### About this exercise
Every line of the data should be written out exactly, with the pictures left out.

### Stored data
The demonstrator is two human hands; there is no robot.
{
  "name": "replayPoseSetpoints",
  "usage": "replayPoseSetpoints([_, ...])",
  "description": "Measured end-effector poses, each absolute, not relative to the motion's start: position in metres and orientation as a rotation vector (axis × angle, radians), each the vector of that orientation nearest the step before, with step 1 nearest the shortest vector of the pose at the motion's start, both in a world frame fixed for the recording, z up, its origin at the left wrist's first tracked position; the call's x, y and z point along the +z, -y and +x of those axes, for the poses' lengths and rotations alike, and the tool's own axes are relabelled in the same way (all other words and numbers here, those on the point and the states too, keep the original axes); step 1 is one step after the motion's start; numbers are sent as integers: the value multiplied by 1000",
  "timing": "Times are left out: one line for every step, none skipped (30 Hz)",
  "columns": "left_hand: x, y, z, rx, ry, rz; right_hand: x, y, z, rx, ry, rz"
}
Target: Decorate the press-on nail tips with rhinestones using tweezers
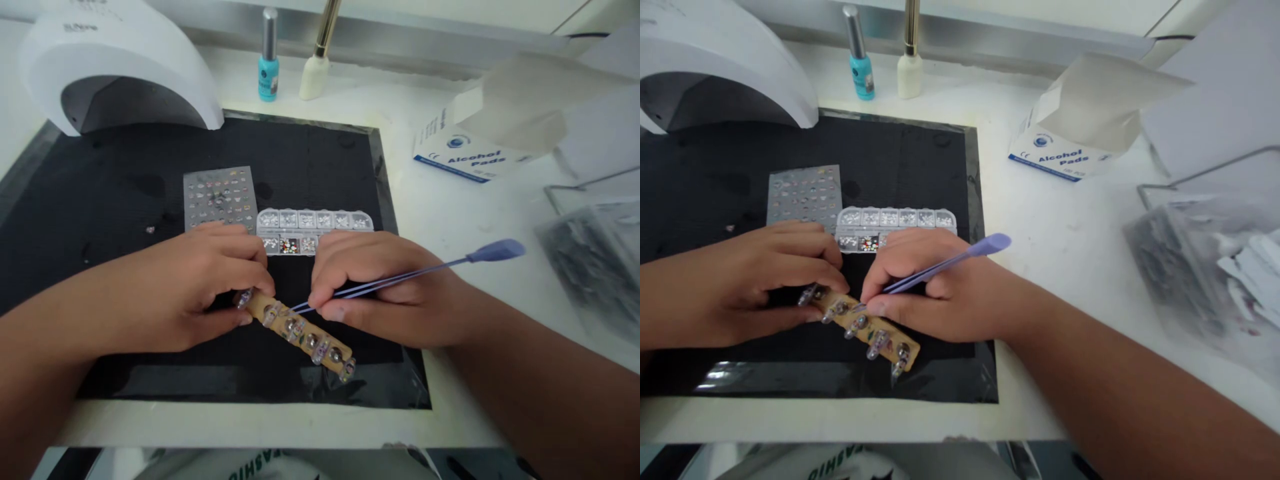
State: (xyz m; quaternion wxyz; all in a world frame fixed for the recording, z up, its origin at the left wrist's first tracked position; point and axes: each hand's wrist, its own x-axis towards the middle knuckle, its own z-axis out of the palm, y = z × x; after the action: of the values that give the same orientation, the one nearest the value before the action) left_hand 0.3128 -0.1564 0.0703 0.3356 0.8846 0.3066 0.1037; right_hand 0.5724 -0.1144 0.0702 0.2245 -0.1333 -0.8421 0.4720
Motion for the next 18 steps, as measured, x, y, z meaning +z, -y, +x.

### Your solution
The demonstrator is two human hands; there is no robot.
{
  "name": "replayPoseSetpoints",
  "usage": "replayPoseSetpoints([_, ...])",
  "description": "Measured end-effector poses, each absolute, not relative to the motion's start: position in metres and orientation as a rotation vector (axis × angle, radians), each the vector of that orientation nearest the step before, with step 1 nearest the shortest vector of the pose at the motion's start, both in a world frame fixed for the recording, z up, its origin at the left wrist's first tracked position; the call's x, y and z point along the +z, -y and +x of those axes, for the poses' lengths and rotations alike, and the tool's own axes are relabelled in the same way (all other words and numbers here, those on the point and the states too, keep the original axes); step 1 is one step after the motion's start; numbers are sent as integers: the value multiplied by 1000",
  "timing": "Times are left out: one line for every step, none skipped (30 Hz)",
  "columns": "left_hand: x, y, z, rx, ry, rz; right_hand: x, y, z, rx, ry, rz"
}
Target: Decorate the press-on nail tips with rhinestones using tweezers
State: (xyz m; quaternion wxyz; all in a world frame fixed for the recording, z up, its origin at the left wrist's first tracked position; point and axes: each hand's wrist, its own x-axis towards the middle knuckle, its own z-axis out of the palm, y = z × x; after the action: of the values that give the same orientation, the one nearest the value before the action) left_hand 0.3128 -0.1564 0.0703 0.3356 0.8846 0.3066 0.1037; right_hand 0.5724 -0.1144 0.0702 0.2245 -0.1333 -0.8421 0.4720
Motion for the next 18 steps, as measured, x, y, z meaning +z, -y, +x.

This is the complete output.